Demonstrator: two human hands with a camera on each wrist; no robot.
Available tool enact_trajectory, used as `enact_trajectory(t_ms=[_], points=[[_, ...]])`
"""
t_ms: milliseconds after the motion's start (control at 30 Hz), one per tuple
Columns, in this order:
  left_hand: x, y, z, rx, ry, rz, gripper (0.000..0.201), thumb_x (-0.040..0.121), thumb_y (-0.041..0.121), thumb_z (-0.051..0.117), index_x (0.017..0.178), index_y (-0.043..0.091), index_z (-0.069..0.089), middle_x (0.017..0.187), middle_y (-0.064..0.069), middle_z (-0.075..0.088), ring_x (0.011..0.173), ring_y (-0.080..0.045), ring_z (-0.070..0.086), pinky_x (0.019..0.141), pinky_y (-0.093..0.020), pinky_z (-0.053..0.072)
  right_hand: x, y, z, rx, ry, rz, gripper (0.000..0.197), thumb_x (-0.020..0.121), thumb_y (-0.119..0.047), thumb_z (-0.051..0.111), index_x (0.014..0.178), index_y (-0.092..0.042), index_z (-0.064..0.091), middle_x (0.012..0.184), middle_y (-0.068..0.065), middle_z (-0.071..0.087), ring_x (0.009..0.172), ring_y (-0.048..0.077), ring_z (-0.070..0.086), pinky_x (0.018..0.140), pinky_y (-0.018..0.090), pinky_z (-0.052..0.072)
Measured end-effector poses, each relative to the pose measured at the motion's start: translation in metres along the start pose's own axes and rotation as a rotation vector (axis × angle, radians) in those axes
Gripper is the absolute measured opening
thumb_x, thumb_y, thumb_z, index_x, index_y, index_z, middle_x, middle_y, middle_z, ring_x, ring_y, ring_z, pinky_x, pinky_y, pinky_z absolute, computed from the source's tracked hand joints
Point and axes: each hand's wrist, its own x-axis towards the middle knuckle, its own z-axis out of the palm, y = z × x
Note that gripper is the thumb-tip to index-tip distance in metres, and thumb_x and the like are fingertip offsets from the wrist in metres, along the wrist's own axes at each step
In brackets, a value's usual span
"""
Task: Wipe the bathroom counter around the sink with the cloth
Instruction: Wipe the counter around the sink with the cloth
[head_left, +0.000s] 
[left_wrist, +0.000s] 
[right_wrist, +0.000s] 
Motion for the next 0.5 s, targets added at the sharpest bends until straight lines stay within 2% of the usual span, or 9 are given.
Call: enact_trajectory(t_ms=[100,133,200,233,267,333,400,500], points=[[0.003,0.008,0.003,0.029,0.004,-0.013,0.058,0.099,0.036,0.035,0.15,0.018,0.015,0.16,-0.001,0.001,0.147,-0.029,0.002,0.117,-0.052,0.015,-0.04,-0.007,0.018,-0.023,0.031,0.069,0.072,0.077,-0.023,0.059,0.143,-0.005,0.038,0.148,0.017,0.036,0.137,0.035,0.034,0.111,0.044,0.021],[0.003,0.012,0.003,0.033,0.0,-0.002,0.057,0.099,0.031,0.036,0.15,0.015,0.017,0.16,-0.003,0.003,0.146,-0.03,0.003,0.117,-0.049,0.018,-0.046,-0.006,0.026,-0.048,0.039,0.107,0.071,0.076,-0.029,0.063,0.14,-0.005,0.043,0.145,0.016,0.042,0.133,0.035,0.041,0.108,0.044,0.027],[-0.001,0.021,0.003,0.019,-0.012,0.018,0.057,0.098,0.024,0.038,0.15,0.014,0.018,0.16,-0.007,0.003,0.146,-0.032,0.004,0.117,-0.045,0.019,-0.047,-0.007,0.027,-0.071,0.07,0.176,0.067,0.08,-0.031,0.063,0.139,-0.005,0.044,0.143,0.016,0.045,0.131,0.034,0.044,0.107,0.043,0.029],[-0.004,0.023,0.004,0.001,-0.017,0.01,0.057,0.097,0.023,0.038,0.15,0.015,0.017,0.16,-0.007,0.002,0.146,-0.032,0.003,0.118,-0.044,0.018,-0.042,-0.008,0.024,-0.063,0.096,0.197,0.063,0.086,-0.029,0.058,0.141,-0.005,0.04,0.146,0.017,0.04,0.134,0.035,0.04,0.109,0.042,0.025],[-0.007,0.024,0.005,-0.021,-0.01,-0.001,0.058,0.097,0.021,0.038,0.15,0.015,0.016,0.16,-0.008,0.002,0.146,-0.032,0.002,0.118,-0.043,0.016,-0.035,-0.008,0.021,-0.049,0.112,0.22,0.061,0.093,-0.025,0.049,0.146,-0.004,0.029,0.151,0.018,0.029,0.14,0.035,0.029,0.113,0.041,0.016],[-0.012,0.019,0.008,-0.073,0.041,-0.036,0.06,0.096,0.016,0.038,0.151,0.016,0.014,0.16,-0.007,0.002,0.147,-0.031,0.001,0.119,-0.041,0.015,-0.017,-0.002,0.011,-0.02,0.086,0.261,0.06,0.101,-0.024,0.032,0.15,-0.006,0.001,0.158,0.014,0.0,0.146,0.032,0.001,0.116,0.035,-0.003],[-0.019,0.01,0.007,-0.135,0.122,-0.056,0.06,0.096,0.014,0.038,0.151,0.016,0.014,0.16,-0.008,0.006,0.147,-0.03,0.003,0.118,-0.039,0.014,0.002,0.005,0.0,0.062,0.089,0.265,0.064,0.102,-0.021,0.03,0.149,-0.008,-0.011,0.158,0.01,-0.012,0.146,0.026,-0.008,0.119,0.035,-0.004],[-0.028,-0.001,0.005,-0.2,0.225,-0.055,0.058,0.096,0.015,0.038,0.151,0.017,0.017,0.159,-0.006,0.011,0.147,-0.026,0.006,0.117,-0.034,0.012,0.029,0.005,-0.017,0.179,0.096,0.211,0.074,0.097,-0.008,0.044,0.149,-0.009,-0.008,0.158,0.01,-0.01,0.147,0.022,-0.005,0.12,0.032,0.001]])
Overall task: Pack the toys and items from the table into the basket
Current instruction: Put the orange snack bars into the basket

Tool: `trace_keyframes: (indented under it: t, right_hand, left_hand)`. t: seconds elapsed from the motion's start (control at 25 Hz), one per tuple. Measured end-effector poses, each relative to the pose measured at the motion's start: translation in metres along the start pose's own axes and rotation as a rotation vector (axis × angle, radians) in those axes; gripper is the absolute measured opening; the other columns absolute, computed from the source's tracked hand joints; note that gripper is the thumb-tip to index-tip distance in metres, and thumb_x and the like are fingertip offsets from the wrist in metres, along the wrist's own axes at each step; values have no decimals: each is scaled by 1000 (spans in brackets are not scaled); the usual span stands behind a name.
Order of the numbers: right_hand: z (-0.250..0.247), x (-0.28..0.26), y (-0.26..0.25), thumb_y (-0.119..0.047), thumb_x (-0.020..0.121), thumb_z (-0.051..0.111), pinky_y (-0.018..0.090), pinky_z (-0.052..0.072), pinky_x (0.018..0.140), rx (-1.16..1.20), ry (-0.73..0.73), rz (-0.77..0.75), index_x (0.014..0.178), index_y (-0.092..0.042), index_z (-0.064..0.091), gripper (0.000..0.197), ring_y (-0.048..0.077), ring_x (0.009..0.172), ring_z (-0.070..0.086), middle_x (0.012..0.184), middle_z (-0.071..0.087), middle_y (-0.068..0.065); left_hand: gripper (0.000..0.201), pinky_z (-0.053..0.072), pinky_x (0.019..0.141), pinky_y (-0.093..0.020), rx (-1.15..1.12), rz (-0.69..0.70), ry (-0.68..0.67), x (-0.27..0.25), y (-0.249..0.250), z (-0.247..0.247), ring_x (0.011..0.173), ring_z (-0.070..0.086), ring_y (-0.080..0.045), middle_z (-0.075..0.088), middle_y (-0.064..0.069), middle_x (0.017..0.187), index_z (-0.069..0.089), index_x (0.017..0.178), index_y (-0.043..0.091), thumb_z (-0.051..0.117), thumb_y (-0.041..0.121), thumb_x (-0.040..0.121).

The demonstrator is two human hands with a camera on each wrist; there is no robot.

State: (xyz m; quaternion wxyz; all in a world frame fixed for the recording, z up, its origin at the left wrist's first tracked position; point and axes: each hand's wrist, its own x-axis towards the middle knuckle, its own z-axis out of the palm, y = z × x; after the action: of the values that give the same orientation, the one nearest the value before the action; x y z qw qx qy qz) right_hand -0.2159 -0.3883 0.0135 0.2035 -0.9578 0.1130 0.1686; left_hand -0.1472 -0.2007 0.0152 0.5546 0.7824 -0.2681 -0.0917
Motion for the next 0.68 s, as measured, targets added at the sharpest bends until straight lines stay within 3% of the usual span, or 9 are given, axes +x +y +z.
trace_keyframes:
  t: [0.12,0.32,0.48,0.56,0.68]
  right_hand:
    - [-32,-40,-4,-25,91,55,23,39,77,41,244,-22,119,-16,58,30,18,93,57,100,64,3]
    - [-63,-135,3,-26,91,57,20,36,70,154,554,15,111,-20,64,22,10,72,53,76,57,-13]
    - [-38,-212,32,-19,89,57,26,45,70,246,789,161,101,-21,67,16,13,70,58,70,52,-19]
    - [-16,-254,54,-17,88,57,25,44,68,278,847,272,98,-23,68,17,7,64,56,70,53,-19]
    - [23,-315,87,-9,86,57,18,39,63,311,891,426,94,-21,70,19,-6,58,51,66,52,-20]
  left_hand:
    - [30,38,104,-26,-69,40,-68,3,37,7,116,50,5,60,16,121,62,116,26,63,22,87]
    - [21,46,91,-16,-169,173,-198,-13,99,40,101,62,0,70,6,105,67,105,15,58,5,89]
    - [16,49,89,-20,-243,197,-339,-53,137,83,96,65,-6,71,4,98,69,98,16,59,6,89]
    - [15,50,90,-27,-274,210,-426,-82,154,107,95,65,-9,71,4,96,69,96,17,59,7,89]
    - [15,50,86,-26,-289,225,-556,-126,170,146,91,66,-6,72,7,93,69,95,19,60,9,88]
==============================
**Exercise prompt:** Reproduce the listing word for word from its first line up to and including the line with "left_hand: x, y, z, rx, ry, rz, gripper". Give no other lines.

**Written answer:**
Demonstrator: two human hands with a camera on each wrist; no robot.
Available tool enact_trajectory, used as `enact_trajectory(t_ms=[_], points=[[_, ...]])`
"""
t_ms: milliseconds after the motion's start (control at 30 Hz), one per tuple
Columns, in this order:
  left_hand: x, y, z, rx, ry, rz, gripper (0.000..0.201), thumb_x (-0.040..0.121), thumb_y (-0.041..0.121), thumb_z (-0.051..0.117), index_x (0.017..0.178), index_y (-0.043..0.091), index_z (-0.069..0.089), middle_x (0.017..0.187), middle_y (-0.064..0.069), middle_z (-0.075..0.088), ring_x (0.011..0.173), ring_y (-0.080..0.045), ring_z (-0.070..0.086), pinky_x (0.019..0.141), pinky_y (-0.093..0.020), pinky_z (-0.053..0.072)

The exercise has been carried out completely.